* **PROBLEM TO WORK ON**: Transcribe the entries below word for word, beginning at the line with "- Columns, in" and stopping after the line with "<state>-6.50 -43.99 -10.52"; drop all pictures.

* **DATA RECORDS**:
· · · · · · ·

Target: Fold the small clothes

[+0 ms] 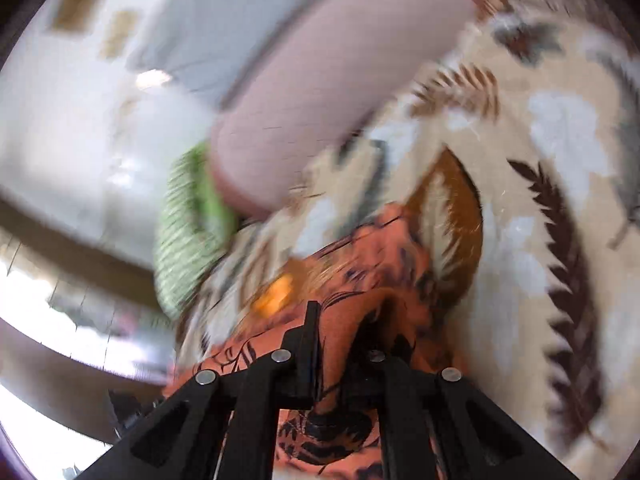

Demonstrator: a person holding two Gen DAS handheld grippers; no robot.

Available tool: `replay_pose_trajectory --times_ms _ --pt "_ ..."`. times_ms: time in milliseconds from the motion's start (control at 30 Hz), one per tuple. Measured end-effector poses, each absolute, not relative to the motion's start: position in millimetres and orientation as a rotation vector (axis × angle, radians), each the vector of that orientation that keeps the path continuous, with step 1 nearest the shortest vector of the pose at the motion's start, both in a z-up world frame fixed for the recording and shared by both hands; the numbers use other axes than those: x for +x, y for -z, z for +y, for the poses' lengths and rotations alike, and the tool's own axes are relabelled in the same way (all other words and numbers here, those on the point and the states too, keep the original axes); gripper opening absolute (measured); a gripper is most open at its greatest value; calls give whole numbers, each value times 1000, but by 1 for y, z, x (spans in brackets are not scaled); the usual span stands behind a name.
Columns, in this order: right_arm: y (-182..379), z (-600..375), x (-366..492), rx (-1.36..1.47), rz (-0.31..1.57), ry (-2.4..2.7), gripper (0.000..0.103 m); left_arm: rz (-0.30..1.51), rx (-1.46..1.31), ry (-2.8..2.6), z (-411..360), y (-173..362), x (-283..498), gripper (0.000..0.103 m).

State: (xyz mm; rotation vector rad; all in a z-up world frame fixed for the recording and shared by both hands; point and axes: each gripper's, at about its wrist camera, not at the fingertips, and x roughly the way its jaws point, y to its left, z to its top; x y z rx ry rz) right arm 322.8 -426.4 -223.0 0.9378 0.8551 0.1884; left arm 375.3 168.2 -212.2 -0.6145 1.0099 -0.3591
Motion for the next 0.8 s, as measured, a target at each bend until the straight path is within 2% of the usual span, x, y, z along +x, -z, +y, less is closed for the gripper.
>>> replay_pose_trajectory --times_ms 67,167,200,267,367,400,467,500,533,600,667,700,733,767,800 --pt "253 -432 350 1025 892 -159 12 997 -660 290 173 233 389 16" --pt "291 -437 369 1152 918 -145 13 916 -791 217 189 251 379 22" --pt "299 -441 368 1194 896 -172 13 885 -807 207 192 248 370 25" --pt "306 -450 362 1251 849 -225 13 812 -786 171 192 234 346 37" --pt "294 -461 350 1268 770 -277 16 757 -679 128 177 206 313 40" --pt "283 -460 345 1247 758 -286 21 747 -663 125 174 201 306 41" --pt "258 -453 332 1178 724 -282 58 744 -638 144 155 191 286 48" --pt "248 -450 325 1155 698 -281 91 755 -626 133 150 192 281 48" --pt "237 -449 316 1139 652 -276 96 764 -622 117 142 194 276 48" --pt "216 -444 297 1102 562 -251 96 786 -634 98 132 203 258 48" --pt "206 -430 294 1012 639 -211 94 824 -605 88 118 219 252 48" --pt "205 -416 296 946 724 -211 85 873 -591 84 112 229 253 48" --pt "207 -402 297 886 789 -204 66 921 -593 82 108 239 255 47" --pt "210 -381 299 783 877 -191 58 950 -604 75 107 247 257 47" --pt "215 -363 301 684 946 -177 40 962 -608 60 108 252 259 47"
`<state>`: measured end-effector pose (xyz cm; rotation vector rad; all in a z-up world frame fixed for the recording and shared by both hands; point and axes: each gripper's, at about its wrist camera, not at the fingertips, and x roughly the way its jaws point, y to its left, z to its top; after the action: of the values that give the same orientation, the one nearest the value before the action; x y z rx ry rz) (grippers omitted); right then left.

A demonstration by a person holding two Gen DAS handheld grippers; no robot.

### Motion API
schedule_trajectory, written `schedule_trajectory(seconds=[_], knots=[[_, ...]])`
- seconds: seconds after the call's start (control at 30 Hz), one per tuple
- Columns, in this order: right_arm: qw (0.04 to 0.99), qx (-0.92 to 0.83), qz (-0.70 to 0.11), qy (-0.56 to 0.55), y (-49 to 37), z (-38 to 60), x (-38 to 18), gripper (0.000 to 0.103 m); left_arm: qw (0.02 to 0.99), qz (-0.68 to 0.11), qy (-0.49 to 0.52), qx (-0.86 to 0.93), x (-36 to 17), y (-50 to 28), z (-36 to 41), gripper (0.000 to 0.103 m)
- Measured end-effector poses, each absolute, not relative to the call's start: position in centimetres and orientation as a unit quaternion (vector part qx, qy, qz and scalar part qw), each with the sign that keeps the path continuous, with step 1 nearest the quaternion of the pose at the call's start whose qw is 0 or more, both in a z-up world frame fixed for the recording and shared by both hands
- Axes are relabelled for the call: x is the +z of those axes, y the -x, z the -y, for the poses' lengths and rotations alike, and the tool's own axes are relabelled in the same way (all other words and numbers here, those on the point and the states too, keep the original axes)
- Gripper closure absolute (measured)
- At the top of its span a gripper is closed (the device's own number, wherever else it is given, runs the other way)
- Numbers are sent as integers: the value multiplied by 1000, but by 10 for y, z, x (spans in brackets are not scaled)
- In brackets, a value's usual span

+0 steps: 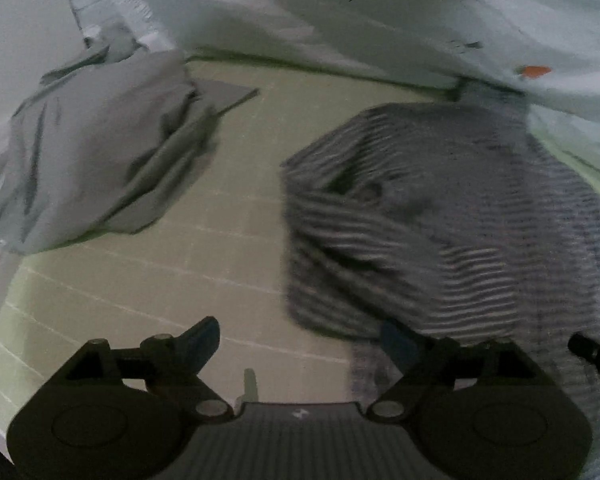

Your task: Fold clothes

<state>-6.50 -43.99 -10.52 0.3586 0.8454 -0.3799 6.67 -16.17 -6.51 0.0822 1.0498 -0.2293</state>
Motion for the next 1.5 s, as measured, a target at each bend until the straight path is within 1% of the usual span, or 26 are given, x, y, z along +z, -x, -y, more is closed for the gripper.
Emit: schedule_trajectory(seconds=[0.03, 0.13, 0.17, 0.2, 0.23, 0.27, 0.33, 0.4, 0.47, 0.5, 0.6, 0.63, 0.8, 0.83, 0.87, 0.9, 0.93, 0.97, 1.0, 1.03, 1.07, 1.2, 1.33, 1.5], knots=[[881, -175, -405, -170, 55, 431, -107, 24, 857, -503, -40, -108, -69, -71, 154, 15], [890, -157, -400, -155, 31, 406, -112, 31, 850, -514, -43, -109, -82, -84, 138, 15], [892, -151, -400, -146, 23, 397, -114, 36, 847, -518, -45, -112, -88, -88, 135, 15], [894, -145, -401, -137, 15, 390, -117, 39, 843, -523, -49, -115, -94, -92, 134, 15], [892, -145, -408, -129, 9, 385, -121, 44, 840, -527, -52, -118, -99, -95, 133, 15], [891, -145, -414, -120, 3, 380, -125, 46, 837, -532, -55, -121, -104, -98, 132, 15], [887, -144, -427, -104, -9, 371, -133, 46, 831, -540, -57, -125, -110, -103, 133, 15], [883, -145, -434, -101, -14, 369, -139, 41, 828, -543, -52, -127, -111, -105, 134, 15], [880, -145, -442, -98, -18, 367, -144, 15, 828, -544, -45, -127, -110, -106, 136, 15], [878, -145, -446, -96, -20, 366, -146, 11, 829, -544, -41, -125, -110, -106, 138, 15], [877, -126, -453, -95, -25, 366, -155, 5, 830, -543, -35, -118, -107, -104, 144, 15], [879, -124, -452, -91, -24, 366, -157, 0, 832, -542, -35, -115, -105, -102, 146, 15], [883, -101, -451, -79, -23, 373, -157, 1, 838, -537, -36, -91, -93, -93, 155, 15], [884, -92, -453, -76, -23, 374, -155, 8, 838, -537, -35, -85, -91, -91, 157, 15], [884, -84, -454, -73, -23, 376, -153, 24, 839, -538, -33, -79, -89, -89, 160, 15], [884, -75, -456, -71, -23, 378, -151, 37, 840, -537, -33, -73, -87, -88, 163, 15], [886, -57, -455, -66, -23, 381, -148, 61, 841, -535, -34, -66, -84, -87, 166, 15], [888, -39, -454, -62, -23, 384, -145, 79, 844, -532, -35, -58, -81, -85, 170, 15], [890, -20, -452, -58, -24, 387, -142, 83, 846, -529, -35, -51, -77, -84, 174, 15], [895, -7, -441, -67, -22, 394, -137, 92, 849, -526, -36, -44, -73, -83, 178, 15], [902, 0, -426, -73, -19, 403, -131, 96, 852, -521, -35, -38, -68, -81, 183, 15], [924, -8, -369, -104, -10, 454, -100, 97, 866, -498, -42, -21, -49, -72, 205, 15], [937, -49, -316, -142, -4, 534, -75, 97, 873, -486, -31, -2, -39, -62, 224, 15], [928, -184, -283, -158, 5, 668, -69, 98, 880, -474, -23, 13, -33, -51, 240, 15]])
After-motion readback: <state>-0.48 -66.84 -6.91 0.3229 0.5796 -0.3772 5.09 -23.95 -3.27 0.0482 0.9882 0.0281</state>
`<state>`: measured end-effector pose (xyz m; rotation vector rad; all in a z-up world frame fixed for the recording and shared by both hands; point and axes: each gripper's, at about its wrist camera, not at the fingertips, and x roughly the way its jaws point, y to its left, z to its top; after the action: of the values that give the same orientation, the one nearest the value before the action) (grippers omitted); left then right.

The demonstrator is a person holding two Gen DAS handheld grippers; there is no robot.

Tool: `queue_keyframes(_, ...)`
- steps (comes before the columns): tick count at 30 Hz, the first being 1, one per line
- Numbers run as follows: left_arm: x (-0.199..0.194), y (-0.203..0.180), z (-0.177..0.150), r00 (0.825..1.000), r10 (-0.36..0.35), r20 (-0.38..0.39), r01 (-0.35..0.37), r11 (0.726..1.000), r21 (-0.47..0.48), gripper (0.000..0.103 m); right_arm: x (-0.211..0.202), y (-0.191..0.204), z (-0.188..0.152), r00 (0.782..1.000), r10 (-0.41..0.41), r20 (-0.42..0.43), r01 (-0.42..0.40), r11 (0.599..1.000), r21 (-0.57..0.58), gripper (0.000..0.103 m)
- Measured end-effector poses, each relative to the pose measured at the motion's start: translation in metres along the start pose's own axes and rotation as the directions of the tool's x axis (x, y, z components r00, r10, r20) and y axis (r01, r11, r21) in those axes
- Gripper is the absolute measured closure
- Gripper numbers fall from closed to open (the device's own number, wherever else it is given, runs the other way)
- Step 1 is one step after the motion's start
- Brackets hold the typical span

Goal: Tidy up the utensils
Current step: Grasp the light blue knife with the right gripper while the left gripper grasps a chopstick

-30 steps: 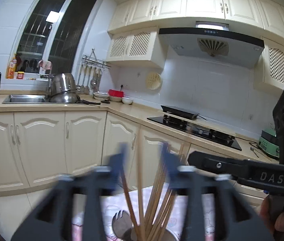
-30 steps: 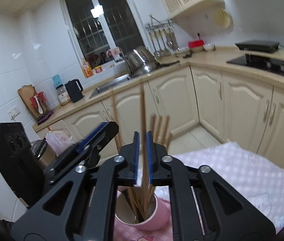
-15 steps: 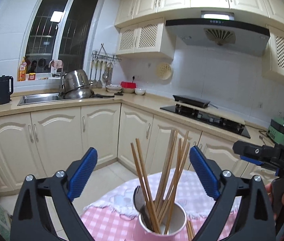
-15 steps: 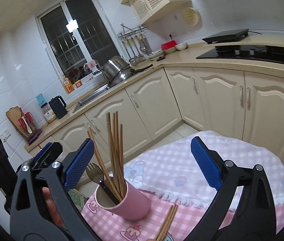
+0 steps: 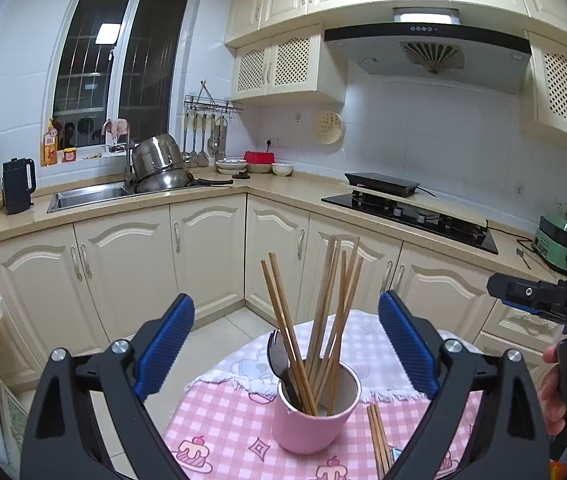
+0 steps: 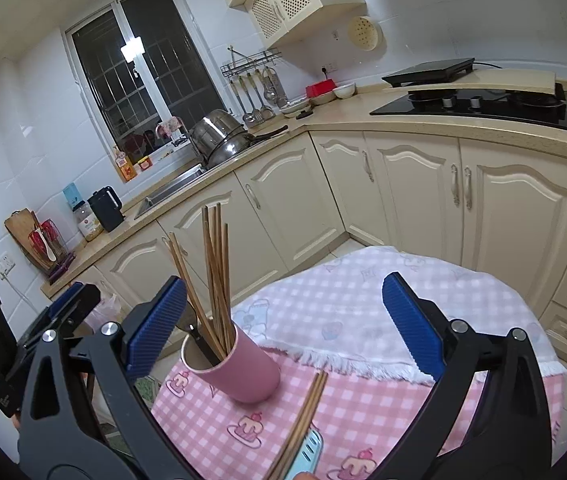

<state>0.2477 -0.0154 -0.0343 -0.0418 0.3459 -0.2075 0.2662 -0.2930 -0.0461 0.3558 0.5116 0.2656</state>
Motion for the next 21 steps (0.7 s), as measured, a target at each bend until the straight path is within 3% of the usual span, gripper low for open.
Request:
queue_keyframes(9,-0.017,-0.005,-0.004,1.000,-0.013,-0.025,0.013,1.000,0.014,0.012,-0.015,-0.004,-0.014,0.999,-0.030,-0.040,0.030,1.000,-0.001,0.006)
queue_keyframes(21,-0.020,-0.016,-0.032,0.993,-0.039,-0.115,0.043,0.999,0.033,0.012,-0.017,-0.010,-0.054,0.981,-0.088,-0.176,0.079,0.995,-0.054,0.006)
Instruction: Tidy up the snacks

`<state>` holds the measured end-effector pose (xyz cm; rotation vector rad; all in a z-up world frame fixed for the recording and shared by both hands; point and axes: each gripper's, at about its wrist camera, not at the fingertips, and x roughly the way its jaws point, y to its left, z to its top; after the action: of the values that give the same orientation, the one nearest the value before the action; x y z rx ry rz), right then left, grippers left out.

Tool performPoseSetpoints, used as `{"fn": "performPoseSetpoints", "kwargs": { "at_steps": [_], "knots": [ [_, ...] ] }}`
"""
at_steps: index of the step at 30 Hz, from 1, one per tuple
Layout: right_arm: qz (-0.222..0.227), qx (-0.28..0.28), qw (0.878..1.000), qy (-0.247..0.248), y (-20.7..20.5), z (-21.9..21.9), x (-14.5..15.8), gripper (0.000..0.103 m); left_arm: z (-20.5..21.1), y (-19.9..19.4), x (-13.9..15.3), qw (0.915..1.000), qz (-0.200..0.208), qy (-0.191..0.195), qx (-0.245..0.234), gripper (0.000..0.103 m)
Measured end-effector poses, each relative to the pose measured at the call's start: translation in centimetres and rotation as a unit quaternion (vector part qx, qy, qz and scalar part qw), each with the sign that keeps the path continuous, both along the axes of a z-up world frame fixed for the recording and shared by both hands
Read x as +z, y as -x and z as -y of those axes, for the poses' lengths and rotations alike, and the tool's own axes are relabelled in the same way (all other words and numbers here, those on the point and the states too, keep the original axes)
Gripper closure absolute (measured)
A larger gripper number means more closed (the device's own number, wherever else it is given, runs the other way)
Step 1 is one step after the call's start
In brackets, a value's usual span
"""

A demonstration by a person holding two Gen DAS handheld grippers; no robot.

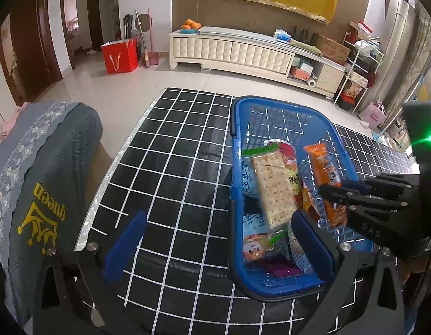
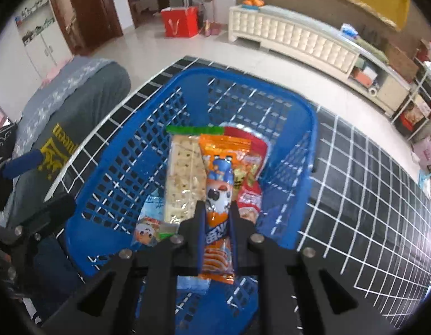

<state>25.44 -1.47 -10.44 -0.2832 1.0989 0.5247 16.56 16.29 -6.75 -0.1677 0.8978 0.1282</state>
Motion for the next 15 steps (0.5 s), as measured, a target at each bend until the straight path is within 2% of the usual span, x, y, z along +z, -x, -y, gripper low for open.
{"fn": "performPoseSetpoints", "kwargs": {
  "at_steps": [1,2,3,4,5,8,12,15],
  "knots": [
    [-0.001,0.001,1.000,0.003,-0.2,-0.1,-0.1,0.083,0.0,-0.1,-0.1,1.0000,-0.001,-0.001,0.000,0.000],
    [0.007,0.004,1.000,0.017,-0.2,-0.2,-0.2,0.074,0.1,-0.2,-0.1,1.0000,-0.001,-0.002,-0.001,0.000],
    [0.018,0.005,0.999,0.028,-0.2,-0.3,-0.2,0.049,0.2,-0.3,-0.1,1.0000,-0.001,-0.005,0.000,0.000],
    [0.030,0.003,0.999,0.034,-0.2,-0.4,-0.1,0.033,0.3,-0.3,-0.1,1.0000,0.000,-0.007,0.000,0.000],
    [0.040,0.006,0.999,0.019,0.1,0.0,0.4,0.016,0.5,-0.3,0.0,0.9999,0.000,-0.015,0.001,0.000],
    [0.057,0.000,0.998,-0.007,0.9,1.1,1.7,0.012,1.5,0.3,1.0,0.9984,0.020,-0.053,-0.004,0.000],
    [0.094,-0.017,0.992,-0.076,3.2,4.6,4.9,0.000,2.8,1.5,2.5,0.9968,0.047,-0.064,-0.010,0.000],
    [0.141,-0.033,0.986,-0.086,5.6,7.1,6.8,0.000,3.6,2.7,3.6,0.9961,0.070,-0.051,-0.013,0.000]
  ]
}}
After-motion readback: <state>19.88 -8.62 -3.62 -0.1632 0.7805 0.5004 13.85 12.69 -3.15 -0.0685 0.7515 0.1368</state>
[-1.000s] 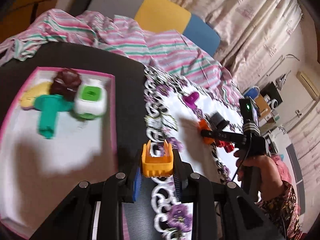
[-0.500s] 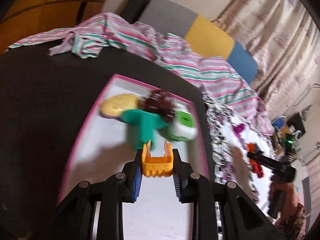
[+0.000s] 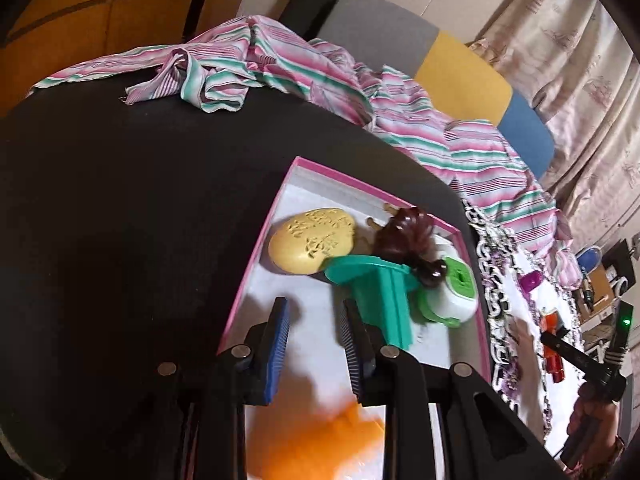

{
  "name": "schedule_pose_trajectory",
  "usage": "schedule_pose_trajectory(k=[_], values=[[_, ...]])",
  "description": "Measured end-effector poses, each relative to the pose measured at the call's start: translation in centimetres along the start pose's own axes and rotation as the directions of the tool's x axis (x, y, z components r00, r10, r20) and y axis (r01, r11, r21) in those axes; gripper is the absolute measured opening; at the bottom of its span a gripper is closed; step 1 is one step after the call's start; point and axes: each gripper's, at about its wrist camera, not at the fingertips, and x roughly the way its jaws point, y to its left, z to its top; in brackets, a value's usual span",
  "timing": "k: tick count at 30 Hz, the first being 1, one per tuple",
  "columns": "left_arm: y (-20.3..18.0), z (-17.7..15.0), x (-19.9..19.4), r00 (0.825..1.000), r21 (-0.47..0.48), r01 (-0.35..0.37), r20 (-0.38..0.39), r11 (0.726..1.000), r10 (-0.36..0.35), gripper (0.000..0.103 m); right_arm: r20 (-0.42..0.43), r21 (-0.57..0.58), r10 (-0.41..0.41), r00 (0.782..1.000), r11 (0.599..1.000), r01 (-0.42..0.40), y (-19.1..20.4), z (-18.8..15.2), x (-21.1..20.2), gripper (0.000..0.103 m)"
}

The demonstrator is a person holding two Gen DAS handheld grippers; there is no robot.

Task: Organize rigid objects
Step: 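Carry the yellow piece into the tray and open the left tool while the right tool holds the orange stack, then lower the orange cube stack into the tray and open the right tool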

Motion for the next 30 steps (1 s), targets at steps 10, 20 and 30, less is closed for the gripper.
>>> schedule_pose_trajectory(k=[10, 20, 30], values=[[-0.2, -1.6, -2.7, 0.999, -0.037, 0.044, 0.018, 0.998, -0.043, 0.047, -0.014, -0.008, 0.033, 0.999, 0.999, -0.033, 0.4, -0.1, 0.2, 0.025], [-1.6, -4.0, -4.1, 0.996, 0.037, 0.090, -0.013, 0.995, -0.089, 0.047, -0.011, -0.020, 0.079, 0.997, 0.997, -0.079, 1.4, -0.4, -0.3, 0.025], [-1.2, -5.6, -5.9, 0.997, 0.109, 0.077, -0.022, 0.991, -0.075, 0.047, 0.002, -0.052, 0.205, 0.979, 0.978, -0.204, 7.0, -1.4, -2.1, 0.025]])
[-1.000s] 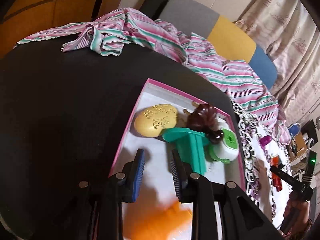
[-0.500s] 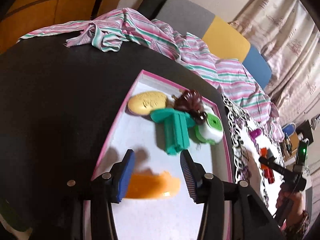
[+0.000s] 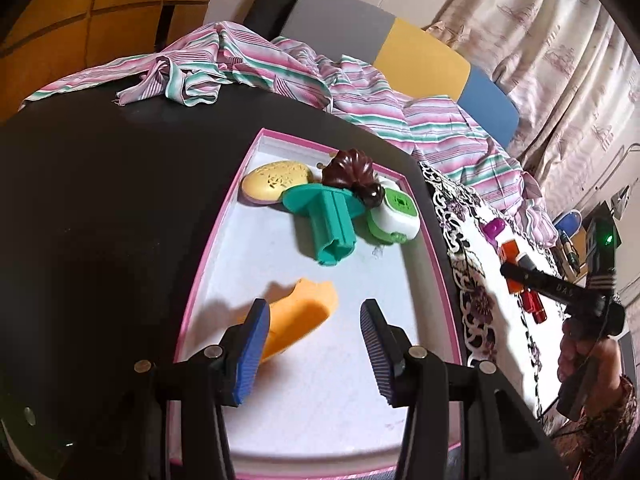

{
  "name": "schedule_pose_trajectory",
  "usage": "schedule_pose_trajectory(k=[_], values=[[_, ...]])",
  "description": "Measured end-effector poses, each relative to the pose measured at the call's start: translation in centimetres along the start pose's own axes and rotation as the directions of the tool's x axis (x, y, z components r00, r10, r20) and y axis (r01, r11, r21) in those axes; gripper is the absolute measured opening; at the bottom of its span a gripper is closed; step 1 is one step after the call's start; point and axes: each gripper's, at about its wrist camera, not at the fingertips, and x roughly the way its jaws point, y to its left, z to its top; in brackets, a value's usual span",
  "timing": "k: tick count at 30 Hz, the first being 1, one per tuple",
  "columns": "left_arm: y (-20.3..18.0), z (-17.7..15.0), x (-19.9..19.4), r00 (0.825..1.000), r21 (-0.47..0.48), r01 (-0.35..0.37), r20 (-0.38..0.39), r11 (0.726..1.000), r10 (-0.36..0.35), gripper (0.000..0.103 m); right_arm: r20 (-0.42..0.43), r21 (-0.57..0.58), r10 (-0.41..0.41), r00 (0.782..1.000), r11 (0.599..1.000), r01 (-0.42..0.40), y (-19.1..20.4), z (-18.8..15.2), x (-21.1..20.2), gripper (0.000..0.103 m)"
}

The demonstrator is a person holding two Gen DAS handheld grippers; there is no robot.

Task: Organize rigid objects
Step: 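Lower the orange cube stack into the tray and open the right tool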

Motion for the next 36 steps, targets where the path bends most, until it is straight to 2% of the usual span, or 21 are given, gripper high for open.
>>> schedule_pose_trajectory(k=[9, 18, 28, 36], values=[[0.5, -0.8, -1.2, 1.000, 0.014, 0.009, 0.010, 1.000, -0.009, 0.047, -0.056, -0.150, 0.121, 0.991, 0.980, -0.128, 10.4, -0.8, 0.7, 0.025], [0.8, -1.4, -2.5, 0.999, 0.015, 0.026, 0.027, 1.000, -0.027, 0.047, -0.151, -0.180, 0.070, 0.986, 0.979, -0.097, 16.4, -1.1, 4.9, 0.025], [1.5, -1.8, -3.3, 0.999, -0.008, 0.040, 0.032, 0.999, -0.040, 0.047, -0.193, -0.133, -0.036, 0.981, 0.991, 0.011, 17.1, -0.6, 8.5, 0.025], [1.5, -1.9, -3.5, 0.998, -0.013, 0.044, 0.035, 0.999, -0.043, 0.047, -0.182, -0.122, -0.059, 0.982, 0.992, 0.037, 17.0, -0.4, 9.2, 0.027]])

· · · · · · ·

* **REPLY TO THE EXERCISE**:
- Columns, in this order: right_arm: qw (0.04 to 0.99), qx (-0.92 to 0.83), qz (-0.70 to 0.11), qy (-0.56 to 0.55), y (-49 to 37), z (-38 to 60), x (-38 to 18), gripper (0.000 to 0.103 m); left_arm: qw (0.02 to 0.99), qz (-0.68 to 0.11), qy (-0.49 to 0.52), qx (-0.86 to 0.93), x (-36 to 17), y (-50 to 28), z (-36 to 41), gripper (0.000 to 0.103 m)
- Measured end-effector poses, each absolute, not relative to the call's start: position in centimetres and orientation as a unit quaternion (vector part qx, qy, qz and scalar part qw), each with the sign that keeps the path continuous, with step 1 nearest the quaternion of the pose at the call's start whose qw is 0 or more, both in a z-up world frame fixed for the recording and shared by both hands
- Axes are relabelled for the call: x is the +z of those axes, y the -x, z the -y, for the poses' lengths and rotations alike, and the tool's own axes are relabelled in the same way (all other words and numbers here, those on the point and the states too, keep the original axes)
- Gripper closure absolute (measured)
- At the top of its span a gripper is closed (the device's own number, wherever else it is given, runs the other way)
- Numbers are sent as integers: the value multiplied by 1000, but by 10 for y, z, x (spans in brackets are not scaled)
- In brackets, a value's usual span

+0 steps: 

Your task: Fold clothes

<state>-6.50 -43.99 -10.52 0.3586 0.8454 -0.3799 6.67 -16.17 -6.51 0.0822 1.0498 -0.2293</state>

No further output is required here.